How is it we remember our first telephone number, but can’t remember our spouse’s and/or children’s and/or best friend’s number now? We’ve come a long way, baby, in the telephone world.
284W was a party line. You could pick up the handset and hear your “other party” talking away. Proper etiquette was to not listen in. However, the early simple game called “Gossip” was a take off on hearing a phone conversation and repeating it in the next person’s ear. The last person spoke what he/she heard and everyone roared with laughter at how butchered the original message got by the last person in the circle.
My first phone with a seven-digit number was 222-0915 and remained with my parents for years beyond. I begged for a Princess phone as a teenager, but my spendthrift, hard-working father was not going to foot the bill for another phone in the house, let alone a Princess phone. So, all my phone conversations took place in the living room in the middle of the house where you couldn’t speak “sweet nothings” low enough to not be heard by the rest of the family.
Phones were always an expense as Ma Bell grew into a monopoly. For many years, the phones belonged to the Bell System and there was a monthly rental fee to use their phones. (Princess phones cost more!) Every physical move required a complicated returning of the phone(s) and acquiring new ones. Then in 1982, the monopoly that the Bell System had built was broken up into “Baby Bells.”
The first I heard of having to purchase a phone was a shock, especially on a pauper’s budget. But, with no choice, everyone acquiesced and starting buying phones. Years went by with that system. Then came a thing called Caller ID. Wow! Now we knew who was calling before answering. That seemed like a godsend to parents of teenagers. The “call and let me know where you are” command became hard to get around because the call home revealed the kid’s location. Gotcha! Of course, as with everything with teenagers, there was always a “work around.”
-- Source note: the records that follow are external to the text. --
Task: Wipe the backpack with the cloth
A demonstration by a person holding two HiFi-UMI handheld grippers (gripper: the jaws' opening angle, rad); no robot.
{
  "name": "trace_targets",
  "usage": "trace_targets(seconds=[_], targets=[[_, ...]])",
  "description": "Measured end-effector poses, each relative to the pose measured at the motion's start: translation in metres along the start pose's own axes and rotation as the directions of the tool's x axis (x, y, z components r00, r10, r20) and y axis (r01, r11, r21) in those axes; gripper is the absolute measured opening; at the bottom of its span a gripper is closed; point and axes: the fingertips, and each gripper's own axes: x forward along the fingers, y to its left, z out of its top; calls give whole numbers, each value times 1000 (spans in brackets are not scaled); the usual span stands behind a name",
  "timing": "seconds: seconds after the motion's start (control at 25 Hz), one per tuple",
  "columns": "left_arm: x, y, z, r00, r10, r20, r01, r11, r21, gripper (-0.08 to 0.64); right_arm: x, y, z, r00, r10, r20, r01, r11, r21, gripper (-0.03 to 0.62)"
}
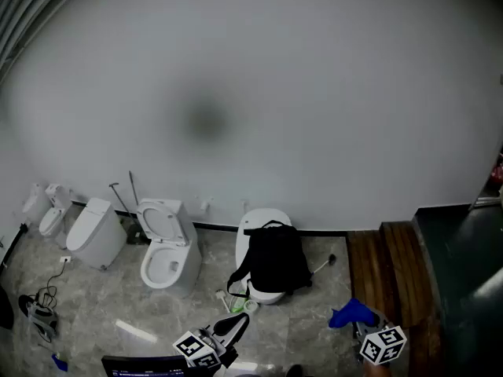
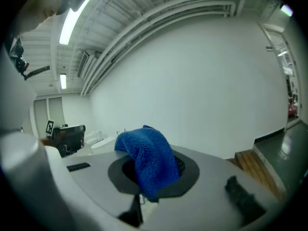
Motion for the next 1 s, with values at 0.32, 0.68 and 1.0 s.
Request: trace_targets(seconds=[0.32,0.68,1.0], targets=[[30,57,10,999,32,-16,-32,999,5,5,100,10,-25,983,90,-159,-99,994,-47,23],[85,188,-12,993,112,-40,-111,994,6,5,280,32,-47,930,180,-320,-253,946,-202,23],[98,267,-30,971,211,-116,-215,976,-18,5,479,-21,-161,810,104,-577,-393,827,-402,23]])
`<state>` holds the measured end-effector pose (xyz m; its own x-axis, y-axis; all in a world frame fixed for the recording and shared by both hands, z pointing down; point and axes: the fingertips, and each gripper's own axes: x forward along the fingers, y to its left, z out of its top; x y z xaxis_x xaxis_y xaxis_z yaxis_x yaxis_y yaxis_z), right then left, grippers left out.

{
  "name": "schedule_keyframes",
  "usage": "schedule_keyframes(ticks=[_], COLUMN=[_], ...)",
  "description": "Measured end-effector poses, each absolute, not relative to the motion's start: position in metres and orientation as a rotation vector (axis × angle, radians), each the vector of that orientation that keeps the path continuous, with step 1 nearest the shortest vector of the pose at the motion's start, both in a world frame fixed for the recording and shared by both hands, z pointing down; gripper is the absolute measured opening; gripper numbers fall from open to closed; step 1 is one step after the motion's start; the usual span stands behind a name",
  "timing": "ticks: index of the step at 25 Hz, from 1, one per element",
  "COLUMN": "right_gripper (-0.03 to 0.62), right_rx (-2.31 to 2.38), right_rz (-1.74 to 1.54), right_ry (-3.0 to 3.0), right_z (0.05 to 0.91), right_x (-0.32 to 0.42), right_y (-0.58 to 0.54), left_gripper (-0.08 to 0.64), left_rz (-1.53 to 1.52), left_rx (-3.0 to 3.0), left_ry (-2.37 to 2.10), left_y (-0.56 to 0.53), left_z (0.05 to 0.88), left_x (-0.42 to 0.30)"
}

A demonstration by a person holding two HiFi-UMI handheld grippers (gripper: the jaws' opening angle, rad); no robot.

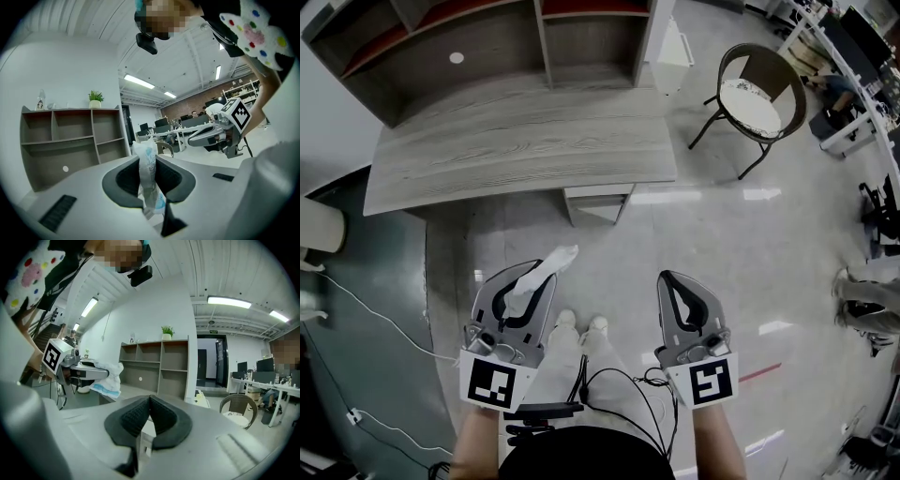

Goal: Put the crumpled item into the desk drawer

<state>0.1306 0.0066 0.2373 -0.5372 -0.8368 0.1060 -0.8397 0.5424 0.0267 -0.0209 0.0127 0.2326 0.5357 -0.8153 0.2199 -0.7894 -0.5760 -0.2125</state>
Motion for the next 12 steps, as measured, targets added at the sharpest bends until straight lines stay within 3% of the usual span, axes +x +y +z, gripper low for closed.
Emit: schedule_keyframes(ticks=[12], right_gripper=[0.009], right_rx=[1.330], right_rz=[0.073], right_ry=[-2.693], right_z=[0.318], right_x=[0.102], right_y=[-0.035], left_gripper=[0.060], left_rz=[-0.585], left_rx=[-2.706], left_ry=[1.353], left_y=[-0.020], left_z=[0.310], left_x=[-0.041])
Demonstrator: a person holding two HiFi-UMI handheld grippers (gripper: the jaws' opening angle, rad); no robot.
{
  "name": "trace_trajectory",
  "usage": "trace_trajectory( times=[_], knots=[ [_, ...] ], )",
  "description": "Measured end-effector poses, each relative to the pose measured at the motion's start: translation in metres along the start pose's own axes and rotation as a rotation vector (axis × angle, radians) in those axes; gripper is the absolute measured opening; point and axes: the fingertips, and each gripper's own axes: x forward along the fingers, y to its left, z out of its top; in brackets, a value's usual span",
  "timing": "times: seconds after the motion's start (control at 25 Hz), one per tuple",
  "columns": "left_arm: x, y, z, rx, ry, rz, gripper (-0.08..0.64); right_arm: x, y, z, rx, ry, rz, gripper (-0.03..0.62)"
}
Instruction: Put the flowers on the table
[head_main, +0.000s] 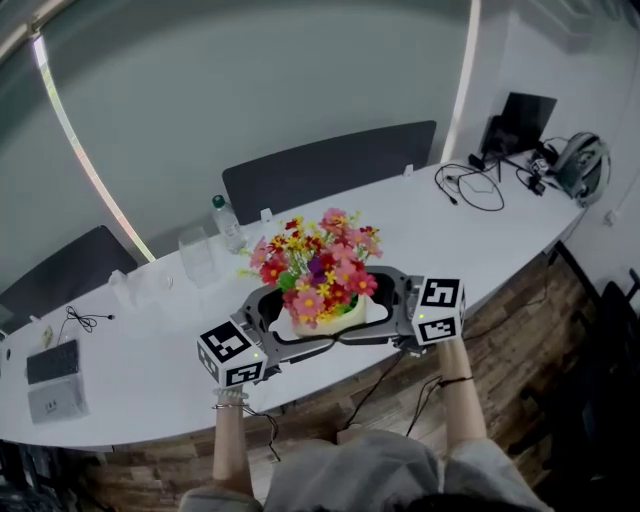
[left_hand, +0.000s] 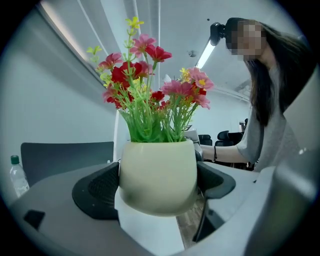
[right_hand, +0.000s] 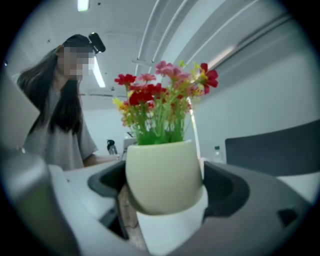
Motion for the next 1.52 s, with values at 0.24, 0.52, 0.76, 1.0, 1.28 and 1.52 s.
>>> trace_trajectory(
  times=[0.24,0.52,0.76,1.0,1.28,1.52],
  knots=[
    [0.029,0.020,-0.001,0.001,-0.013,0.027,0.486,-0.017,-0.031,-0.001,-0.019,0.022,0.020,0.477],
    [0.046,0.040,-0.013,-0.004,0.004,0.067,0.485,-0.021,-0.057,-0.012,-0.019,0.039,0.057,0.477],
    [0.043,0.065,-0.026,-0.064,0.039,0.063,0.486,-0.006,-0.079,-0.020,0.029,0.044,0.064,0.477],
    [0.050,0.097,-0.041,-0.096,0.053,0.059,0.485,0.003,-0.112,-0.032,0.066,0.039,0.065,0.477],
    [0.061,0.122,-0.075,-0.105,0.106,0.062,0.485,0.011,-0.140,-0.064,0.079,0.081,0.076,0.477],
    [0.069,0.135,-0.098,-0.150,0.094,0.054,0.485,0.013,-0.157,-0.084,0.105,0.078,0.068,0.477]
  ],
)
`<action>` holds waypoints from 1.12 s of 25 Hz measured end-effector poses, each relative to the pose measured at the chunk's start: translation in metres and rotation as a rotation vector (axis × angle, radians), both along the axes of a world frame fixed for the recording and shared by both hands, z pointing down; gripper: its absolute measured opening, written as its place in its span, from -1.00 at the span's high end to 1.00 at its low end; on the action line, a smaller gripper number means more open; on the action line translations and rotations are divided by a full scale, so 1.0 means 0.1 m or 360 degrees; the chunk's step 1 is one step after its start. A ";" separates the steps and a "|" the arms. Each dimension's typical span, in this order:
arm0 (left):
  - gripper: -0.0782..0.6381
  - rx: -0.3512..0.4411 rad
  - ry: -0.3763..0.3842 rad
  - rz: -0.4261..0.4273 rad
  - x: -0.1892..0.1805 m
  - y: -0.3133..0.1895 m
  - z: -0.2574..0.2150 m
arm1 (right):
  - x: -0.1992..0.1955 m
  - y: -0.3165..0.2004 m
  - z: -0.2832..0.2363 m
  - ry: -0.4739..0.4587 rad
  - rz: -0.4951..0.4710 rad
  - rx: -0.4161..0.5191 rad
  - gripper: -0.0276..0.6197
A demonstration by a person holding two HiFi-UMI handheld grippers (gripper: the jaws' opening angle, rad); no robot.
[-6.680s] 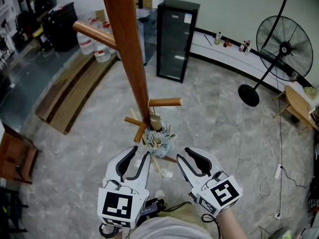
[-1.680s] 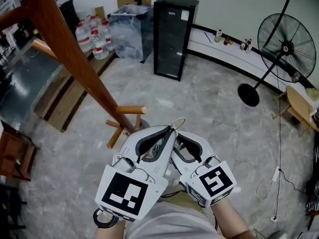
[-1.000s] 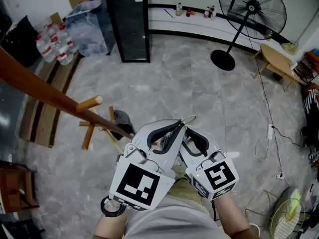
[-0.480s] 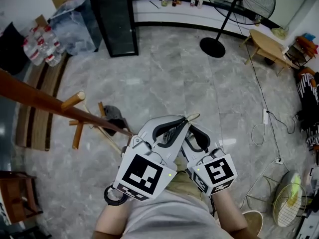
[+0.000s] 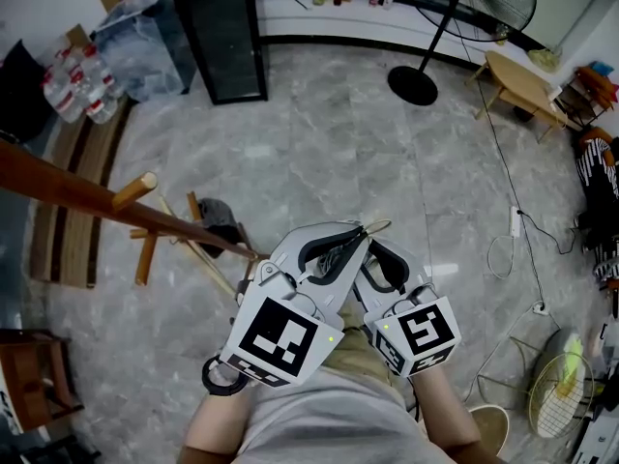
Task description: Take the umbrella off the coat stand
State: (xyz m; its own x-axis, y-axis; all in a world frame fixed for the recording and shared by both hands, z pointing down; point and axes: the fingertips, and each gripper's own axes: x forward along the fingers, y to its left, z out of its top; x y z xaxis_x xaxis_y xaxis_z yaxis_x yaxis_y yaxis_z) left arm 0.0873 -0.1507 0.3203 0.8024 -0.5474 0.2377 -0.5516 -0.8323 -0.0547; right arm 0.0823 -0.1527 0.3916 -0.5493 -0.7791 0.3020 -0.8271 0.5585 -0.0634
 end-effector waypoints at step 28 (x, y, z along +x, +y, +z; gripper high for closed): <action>0.70 0.0019 0.0016 -0.0065 -0.14 0.10 -0.07 | -0.14 0.10 -0.05 -0.0008 -0.0080 0.0019 0.53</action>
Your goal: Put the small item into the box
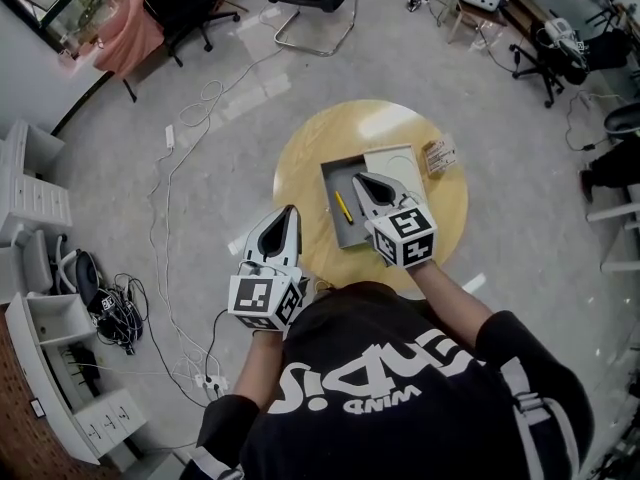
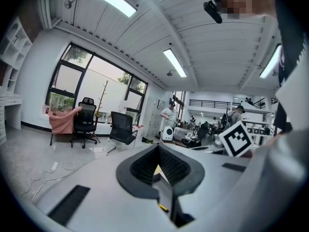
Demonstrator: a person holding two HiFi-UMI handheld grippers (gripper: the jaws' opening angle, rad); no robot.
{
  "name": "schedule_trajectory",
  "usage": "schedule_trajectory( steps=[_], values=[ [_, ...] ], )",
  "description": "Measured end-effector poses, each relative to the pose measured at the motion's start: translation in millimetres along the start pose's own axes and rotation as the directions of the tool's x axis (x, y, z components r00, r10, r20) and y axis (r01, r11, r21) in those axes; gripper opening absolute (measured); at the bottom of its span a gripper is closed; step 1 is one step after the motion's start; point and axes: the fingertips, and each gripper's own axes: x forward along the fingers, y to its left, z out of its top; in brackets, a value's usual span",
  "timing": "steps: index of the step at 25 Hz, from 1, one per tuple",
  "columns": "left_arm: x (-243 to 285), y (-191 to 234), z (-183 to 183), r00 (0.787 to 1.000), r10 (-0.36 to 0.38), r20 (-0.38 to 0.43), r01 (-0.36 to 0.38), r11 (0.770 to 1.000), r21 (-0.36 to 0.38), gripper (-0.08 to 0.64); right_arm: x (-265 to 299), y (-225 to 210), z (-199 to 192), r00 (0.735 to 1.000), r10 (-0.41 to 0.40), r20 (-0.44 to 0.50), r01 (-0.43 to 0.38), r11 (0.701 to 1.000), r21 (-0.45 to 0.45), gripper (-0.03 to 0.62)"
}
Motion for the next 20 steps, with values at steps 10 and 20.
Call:
schedule_trajectory(
  steps=[10,20],
  values=[
    [-4.2,-6.5,3.8,1.000,-0.009,0.007,0.009,0.999,0.049,0.009,-81.1,-6.3,20.7,0.981,-0.042,0.187,0.050,0.998,-0.037,0.003],
    [-9.8,-10.8,-9.0,1.000,0.004,0.003,-0.004,0.999,0.054,0.009,-109.9,-22.2,18.0,0.961,-0.114,0.254,0.118,0.993,-0.001,0.003]
  ],
)
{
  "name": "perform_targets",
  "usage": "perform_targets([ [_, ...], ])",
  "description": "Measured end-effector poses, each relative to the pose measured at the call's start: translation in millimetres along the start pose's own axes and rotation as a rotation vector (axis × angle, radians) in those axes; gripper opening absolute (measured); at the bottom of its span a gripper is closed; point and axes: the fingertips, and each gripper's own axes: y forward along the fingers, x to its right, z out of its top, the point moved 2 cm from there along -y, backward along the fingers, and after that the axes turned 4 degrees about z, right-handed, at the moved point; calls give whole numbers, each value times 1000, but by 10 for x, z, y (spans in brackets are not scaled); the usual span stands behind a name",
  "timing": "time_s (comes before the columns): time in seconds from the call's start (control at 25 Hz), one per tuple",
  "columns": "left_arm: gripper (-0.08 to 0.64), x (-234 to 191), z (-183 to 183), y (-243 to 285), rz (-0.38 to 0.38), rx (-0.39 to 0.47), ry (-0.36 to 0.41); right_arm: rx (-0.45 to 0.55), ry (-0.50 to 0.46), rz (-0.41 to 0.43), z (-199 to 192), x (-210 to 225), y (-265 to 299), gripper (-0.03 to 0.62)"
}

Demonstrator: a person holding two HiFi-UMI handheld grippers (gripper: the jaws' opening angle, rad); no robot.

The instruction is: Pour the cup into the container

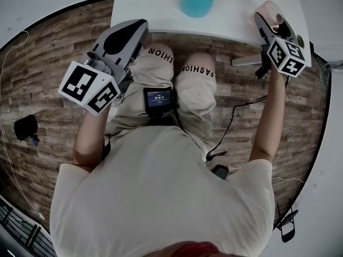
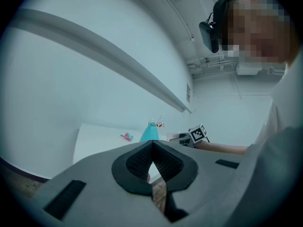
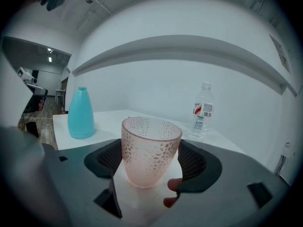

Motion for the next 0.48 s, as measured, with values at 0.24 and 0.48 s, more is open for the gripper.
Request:
perform_targets([
  [0.24,11,8,-10,-16,1,0,-3,-18,-42,26,-28,-45,11,391],
  [0.48,11,-10,0,-39,2,4,-5,50,-55,23,136,-86,-48,466],
])
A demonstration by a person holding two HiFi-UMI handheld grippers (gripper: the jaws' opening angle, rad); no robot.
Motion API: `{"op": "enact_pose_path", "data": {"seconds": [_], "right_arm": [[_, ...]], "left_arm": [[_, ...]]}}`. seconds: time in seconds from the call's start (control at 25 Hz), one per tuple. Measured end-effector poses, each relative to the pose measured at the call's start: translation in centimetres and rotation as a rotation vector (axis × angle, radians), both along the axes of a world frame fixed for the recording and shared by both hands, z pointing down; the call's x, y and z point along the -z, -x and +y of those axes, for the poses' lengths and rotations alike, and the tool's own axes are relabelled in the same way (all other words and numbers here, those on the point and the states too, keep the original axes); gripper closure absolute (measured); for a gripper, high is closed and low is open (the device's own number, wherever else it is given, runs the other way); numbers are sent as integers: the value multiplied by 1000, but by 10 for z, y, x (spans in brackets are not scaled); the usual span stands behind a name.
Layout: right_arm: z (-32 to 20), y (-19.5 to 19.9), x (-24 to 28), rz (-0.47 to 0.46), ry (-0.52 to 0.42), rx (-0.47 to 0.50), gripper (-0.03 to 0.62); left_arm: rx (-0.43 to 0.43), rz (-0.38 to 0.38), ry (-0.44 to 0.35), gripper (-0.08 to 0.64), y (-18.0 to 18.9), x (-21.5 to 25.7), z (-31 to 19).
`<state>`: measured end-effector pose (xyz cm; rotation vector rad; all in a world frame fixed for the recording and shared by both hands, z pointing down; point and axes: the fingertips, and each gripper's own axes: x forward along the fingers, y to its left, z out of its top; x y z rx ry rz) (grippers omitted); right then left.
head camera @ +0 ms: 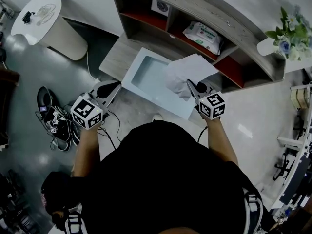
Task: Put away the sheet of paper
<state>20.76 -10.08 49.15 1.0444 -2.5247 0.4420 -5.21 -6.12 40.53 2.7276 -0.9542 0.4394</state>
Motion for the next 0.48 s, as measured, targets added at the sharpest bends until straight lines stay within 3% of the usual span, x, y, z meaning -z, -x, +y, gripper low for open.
{"op": "enact_pose_path", "data": {"seconds": [0.48], "right_arm": [[-11, -5, -7, 4, 11, 66, 577]], "left_arm": [[15, 13, -17, 540, -25, 3, -6]]}}
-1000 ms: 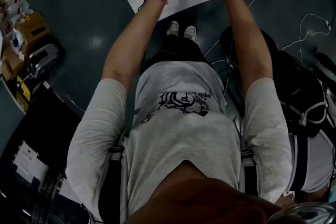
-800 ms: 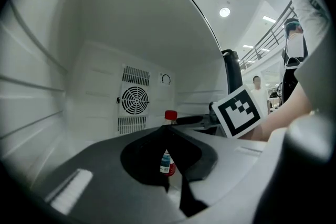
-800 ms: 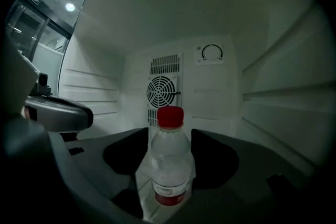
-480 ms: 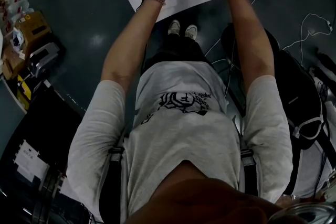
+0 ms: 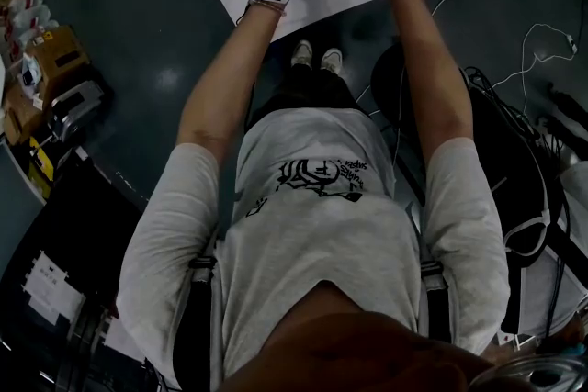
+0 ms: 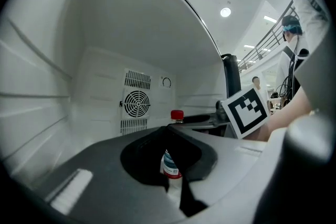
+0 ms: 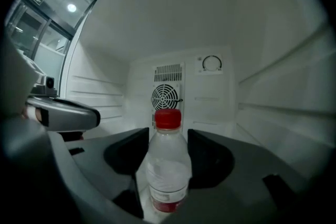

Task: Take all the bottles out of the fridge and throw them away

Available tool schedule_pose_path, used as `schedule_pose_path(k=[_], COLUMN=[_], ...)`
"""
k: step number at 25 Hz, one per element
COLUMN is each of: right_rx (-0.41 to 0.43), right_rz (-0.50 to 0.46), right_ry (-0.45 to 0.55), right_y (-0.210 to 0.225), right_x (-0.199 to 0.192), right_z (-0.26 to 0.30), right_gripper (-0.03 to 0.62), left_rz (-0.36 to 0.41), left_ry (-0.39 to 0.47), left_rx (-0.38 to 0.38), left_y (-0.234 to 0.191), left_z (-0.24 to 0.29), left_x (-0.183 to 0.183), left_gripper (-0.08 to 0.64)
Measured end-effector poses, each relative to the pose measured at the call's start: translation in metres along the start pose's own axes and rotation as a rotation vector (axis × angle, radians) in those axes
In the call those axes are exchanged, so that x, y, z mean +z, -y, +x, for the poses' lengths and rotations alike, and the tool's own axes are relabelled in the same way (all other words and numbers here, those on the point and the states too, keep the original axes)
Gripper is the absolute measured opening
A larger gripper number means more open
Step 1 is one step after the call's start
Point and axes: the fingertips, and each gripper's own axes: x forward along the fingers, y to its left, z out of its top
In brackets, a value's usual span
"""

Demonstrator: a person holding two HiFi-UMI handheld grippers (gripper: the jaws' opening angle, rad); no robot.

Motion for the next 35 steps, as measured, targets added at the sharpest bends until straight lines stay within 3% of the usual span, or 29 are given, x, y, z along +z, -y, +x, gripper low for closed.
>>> schedule_pose_path(k=[15, 35], right_rx=[0.057, 0.094], right_rz=[-0.02, -0.015], right_ry=[-0.01, 0.022], right_y=[-0.031, -0.05], right_x=[0.026, 0.096], right_z=[-0.077, -0.184], right_gripper=[0.224, 0.224], left_rz=[-0.02, -0.045], left_ry=[0.0, 0.063], left_rx=[-0.021, -0.102], left_y=[0.039, 0.11], left_z=[-0.031, -0.089], left_x=[0.035, 0.12], left_gripper=[0.009, 0.009])
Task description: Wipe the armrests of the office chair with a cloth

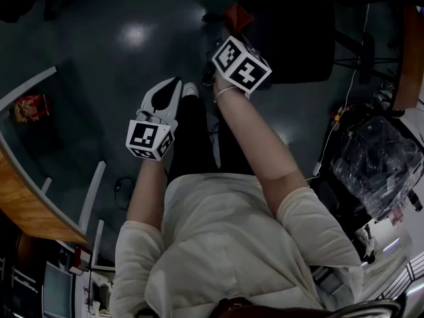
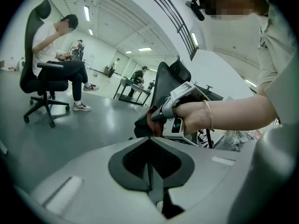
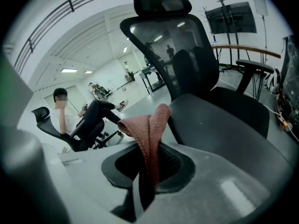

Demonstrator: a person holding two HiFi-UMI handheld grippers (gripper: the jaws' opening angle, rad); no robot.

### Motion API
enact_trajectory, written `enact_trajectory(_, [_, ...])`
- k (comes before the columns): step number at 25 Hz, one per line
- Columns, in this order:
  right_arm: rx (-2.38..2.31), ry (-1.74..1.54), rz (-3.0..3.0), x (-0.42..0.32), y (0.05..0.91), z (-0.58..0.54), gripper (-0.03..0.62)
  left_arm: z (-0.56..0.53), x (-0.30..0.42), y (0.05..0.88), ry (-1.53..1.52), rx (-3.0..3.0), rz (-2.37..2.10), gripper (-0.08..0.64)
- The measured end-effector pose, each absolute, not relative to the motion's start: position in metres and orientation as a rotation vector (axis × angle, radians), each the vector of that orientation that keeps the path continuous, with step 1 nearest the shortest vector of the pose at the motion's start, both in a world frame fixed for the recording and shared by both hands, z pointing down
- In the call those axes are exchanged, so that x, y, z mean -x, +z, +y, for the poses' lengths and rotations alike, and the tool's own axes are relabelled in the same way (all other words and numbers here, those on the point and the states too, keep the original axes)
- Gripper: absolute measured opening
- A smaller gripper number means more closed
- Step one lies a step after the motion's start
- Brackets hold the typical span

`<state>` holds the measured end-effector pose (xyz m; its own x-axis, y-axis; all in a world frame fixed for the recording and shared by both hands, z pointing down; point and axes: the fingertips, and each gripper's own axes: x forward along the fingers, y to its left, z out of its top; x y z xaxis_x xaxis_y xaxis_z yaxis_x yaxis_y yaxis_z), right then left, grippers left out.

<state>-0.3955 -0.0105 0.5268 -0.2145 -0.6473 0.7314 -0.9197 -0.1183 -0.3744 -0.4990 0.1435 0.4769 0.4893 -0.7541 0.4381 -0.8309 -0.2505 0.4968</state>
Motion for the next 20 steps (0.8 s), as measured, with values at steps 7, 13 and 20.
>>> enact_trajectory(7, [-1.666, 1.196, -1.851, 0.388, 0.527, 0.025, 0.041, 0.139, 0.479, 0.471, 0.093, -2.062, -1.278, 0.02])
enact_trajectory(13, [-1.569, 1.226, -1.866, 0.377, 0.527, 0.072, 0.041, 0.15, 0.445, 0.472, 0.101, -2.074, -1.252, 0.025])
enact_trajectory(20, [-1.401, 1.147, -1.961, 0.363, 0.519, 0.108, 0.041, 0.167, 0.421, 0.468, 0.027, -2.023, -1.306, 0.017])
Soon after Caller ID, along came the first cell phones that were called “bricks” because they were bulky and heavy, but had some newfound advantages. One could notify the waiting party if they were going to be late. It gave an easy out for those who were notoriously late. The calls were expensive and service unreliable.
Fast forward. We now pay hundreds of dollars for cell phones that become outdated before they are even fired up. Everyone from Grandma to fifth-graders have their own phone. The hunch and stare at the little device has become ubiquitous. As landlines have commonly been disconnected, cell phones have become lifelines. (Just feel the panic when the cell phone is lost or won’t work for whatever reason – like being waterlogged.)
Here in the Methow, most everyone has become dependent on the cell phone especially during fire season. Residents in Mazama know where there is no cell service and that Verizon is the carrier most likely to have “bars.” Recently, though, something has happened to the reception and “Can you hear me now?” has come back.
I’ve been informed that service from Mazama Bible Church to the Weeman Bridge has become extremely inconsistent. Sometimes the little icon reads “1x,” sometimes “3g,” sometimes texts go through, sometimes phone rings. The rest of the time: crickets. Residents from Edelweiss, Kumm Road and Highway 20 have literally spent hours on hold trying to get through to the correct Verizon Tier 2 specialists. The Black Hole of “please hold” has left paying customers frustrated and angry.
Betsy Cassell-Thomas, who works from home at her business Intertwined Designs and relies on phone and internet services, created a thread on Methow Bulletin Board asking for others to call in, as Verizon has suggested that they need more people to call in about the problem in order to fix it (?). Many have called and gotten a similar runaround.
Betsy asks anyone with an idea, solution, comment or just thoughts to go to “Please Call Verizon” on the Bulletin Board and comment there. Verizon’s network was awarded best overall network performance and reliability for the 16th consecutive time this year by RootMetrics, the most rigorous and scientific network tester in the US. Help us out, Verizon!